*PROBLEM TO SOLVE*:
Beginning with the first line of the data below, set down each line exactly through the line that contains "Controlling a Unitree".
***
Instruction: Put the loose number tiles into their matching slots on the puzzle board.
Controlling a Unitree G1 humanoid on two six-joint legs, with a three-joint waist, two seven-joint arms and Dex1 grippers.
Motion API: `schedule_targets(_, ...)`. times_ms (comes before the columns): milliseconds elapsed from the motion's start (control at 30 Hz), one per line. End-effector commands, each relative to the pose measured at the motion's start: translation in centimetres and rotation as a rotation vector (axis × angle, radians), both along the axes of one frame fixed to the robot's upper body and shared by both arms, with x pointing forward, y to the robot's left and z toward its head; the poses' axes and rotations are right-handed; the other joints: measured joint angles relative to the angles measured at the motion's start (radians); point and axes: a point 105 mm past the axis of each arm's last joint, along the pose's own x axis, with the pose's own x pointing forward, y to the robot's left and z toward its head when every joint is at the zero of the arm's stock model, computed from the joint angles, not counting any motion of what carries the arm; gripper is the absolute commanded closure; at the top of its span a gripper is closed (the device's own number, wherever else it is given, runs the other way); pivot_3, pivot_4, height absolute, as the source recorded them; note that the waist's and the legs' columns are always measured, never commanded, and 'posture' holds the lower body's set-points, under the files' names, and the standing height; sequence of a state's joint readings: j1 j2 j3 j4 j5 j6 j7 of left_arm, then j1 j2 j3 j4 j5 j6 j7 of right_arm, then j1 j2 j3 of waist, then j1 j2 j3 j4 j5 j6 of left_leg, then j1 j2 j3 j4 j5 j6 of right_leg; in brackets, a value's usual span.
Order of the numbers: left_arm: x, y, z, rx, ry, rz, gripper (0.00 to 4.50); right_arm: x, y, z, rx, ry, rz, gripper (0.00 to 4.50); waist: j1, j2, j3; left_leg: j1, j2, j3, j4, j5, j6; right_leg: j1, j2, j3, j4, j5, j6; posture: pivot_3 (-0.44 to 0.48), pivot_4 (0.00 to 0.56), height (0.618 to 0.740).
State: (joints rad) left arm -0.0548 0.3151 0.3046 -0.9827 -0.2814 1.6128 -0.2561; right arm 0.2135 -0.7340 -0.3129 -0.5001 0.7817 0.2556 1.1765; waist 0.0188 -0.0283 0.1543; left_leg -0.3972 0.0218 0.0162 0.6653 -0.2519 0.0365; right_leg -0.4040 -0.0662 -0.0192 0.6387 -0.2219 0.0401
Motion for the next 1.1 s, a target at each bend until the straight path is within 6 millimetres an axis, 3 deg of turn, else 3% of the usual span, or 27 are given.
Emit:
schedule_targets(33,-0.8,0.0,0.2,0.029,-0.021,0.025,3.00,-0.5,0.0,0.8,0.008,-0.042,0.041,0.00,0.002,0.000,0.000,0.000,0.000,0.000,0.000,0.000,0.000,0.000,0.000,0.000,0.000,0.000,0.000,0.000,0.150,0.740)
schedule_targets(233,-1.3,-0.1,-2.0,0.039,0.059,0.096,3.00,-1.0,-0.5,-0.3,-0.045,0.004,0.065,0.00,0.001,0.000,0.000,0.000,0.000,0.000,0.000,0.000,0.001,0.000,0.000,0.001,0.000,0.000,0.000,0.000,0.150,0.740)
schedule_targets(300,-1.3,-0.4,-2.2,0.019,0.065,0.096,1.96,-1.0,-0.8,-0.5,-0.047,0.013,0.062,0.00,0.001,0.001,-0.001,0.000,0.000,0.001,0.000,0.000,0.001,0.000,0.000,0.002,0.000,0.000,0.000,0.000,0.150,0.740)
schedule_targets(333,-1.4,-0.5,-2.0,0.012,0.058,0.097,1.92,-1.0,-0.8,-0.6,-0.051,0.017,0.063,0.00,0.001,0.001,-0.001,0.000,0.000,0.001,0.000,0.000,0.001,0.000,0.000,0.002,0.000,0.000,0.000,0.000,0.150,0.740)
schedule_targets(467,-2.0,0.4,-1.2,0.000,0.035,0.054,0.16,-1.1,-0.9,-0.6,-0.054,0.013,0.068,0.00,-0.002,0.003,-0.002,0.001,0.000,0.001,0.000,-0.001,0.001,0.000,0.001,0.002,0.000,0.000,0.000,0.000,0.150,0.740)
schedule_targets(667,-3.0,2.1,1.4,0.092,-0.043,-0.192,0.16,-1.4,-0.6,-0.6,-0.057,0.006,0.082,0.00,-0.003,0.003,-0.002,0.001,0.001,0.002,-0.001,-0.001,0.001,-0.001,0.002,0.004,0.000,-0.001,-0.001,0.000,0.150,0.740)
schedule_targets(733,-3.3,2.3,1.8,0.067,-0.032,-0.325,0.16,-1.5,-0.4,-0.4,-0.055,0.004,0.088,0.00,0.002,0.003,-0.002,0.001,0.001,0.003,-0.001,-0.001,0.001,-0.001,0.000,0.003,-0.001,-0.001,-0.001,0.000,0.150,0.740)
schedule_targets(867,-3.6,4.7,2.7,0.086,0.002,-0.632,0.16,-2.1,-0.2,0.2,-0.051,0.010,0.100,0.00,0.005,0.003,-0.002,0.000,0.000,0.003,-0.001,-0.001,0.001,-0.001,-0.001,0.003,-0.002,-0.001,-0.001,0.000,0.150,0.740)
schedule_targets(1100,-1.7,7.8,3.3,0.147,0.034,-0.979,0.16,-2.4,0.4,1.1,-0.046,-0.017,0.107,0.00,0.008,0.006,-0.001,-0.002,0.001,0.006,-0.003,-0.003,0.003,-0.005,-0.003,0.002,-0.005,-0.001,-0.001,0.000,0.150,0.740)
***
*ANSWER SPACE*:
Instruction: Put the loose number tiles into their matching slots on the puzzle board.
Controlling a Unitree G1 humanoid on two six-joint legs, with a three-joint waist, two seven-joint arms and Dex1 grippers.

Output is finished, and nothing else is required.